▸ Raw data:
++++++++
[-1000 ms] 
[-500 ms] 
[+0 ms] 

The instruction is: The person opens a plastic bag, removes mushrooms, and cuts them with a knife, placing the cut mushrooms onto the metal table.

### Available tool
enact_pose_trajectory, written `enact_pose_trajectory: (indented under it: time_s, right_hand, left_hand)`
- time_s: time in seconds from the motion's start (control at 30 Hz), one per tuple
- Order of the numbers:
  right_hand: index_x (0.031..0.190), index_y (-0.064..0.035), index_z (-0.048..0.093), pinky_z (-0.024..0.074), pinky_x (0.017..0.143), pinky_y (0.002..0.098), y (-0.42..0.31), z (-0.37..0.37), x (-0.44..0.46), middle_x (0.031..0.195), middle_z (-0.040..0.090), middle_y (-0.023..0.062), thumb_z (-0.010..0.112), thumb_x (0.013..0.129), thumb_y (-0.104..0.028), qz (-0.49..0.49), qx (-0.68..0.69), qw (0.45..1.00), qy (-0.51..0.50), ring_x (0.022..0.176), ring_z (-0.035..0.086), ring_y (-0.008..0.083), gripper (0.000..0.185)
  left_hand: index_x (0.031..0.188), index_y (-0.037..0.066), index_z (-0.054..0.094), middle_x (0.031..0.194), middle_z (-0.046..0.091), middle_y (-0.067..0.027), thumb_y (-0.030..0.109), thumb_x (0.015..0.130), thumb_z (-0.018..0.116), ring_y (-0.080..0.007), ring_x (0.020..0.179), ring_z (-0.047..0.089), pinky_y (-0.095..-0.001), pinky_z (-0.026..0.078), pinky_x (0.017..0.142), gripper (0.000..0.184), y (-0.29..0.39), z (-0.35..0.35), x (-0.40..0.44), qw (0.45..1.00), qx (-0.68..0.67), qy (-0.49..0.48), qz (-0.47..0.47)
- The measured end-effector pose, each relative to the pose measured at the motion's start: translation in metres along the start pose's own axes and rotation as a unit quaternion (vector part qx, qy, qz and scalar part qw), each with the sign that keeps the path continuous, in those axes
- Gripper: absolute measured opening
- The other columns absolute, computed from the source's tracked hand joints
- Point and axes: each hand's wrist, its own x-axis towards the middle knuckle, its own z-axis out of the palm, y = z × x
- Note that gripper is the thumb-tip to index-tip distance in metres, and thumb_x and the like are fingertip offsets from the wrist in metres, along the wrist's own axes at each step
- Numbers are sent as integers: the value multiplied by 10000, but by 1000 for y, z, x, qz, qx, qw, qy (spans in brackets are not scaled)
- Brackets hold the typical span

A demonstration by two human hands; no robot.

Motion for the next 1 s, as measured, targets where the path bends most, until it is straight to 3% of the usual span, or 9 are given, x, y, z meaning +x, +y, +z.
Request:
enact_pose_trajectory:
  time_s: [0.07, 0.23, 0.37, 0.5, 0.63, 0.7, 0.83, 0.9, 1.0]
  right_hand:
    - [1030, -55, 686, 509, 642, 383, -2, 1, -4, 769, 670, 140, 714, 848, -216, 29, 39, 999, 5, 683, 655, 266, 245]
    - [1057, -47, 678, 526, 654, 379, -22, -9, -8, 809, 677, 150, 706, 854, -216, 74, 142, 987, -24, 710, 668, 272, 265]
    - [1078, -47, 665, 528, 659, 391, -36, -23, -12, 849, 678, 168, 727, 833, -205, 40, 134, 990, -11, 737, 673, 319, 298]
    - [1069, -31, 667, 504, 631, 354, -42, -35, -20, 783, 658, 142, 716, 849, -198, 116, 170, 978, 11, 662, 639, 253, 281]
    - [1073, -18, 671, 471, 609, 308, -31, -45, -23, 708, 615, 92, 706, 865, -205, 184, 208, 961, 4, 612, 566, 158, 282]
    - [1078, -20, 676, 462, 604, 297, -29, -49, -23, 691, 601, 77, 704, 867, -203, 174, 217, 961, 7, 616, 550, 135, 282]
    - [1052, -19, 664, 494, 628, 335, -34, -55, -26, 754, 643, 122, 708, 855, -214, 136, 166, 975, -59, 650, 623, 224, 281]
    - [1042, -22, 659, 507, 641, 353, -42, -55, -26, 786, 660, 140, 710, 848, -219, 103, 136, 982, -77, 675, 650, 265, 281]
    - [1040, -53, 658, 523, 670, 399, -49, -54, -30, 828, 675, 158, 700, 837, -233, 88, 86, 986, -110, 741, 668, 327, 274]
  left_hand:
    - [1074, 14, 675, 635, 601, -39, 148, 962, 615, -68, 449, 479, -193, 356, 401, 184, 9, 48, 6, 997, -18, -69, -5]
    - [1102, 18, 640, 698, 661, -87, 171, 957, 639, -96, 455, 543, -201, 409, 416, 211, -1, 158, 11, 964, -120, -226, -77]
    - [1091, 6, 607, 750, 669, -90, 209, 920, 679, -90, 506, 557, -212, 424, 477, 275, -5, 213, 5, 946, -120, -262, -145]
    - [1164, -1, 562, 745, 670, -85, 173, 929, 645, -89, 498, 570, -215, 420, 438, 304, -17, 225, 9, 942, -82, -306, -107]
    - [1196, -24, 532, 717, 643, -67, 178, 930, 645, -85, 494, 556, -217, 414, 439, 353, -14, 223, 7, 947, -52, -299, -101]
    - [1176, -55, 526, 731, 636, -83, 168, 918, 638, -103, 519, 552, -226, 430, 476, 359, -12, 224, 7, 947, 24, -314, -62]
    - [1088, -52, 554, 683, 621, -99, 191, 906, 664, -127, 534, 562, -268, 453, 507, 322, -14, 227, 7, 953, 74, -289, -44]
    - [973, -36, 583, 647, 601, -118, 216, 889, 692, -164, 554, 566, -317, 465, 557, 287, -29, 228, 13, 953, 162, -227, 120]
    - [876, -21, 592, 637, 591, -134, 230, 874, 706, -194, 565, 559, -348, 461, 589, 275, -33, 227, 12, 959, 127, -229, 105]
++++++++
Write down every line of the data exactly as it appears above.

[-1000 ms] 
[-500 ms] 
[+0 ms] 

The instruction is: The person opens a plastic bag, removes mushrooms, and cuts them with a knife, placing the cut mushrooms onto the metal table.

### Available tool
enact_pose_trajectory, written `enact_pose_trajectory: (indented under it: time_s, right_hand, left_hand)`
- time_s: time in seconds from the motion's start (control at 30 Hz), one per tuple
- Order of the numbers:
  right_hand: index_x (0.031..0.190), index_y (-0.064..0.035), index_z (-0.048..0.093), pinky_z (-0.024..0.074), pinky_x (0.017..0.143), pinky_y (0.002..0.098), y (-0.42..0.31), z (-0.37..0.37), x (-0.44..0.46), middle_x (0.031..0.195), middle_z (-0.040..0.090), middle_y (-0.023..0.062), thumb_z (-0.010..0.112), thumb_x (0.013..0.129), thumb_y (-0.104..0.028), qz (-0.49..0.49), qx (-0.68..0.69), qw (0.45..1.00), qy (-0.51..0.50), ring_x (0.022..0.176), ring_z (-0.035..0.086), ring_y (-0.008..0.083), gripper (0.000..0.185)
  left_hand: index_x (0.031..0.188), index_y (-0.037..0.066), index_z (-0.054..0.094), middle_x (0.031..0.194), middle_z (-0.046..0.091), middle_y (-0.067..0.027), thumb_y (-0.030..0.109), thumb_x (0.015..0.130), thumb_z (-0.018..0.116), ring_y (-0.080..0.007), ring_x (0.020..0.179), ring_z (-0.047..0.089), pinky_y (-0.095..-0.001), pinky_z (-0.026..0.078), pinky_x (0.017..0.142), gripper (0.000..0.184), y (-0.29..0.39), z (-0.35..0.35), x (-0.40..0.44), qw (0.45..1.00), qx (-0.68..0.67), qy (-0.49..0.48), qz (-0.47..0.47)
- The measured end-effector pose, each relative to the pose measured at the motion's start: translation in metres along the start pose's own axes and rotation as a unit quaternion (vector part qx, qy, qz and scalar part qw), each with the sign that keeps the path continuous, in those axes
- Gripper: absolute measured opening
- The other columns absolute, computed from the source's tracked hand joints
- Point and axes: each hand's wrist, its own x-axis towards the middle knuckle, its own z-axis out of the palm, y = z × x
- Note that gripper is the thumb-tip to index-tip distance in metres, and thumb_x and the like are fingertip offsets from the wrist in metres, along the wrist's own axes at each step
- Numbers are sent as integers: the value multiplied by 10000, but by 1000 for y, z, x, qz, qx, qw, qy (spans in brackets are not scaled)
- Brackets hold the typical span

A demonstration by two human hands; no robot.

Motion for the next 1 s, as measured, targets where the path bends most, until it is straight to 3% of the usual span, or 9 are given, x, y, z meaning +x, +y, +z.
Request:
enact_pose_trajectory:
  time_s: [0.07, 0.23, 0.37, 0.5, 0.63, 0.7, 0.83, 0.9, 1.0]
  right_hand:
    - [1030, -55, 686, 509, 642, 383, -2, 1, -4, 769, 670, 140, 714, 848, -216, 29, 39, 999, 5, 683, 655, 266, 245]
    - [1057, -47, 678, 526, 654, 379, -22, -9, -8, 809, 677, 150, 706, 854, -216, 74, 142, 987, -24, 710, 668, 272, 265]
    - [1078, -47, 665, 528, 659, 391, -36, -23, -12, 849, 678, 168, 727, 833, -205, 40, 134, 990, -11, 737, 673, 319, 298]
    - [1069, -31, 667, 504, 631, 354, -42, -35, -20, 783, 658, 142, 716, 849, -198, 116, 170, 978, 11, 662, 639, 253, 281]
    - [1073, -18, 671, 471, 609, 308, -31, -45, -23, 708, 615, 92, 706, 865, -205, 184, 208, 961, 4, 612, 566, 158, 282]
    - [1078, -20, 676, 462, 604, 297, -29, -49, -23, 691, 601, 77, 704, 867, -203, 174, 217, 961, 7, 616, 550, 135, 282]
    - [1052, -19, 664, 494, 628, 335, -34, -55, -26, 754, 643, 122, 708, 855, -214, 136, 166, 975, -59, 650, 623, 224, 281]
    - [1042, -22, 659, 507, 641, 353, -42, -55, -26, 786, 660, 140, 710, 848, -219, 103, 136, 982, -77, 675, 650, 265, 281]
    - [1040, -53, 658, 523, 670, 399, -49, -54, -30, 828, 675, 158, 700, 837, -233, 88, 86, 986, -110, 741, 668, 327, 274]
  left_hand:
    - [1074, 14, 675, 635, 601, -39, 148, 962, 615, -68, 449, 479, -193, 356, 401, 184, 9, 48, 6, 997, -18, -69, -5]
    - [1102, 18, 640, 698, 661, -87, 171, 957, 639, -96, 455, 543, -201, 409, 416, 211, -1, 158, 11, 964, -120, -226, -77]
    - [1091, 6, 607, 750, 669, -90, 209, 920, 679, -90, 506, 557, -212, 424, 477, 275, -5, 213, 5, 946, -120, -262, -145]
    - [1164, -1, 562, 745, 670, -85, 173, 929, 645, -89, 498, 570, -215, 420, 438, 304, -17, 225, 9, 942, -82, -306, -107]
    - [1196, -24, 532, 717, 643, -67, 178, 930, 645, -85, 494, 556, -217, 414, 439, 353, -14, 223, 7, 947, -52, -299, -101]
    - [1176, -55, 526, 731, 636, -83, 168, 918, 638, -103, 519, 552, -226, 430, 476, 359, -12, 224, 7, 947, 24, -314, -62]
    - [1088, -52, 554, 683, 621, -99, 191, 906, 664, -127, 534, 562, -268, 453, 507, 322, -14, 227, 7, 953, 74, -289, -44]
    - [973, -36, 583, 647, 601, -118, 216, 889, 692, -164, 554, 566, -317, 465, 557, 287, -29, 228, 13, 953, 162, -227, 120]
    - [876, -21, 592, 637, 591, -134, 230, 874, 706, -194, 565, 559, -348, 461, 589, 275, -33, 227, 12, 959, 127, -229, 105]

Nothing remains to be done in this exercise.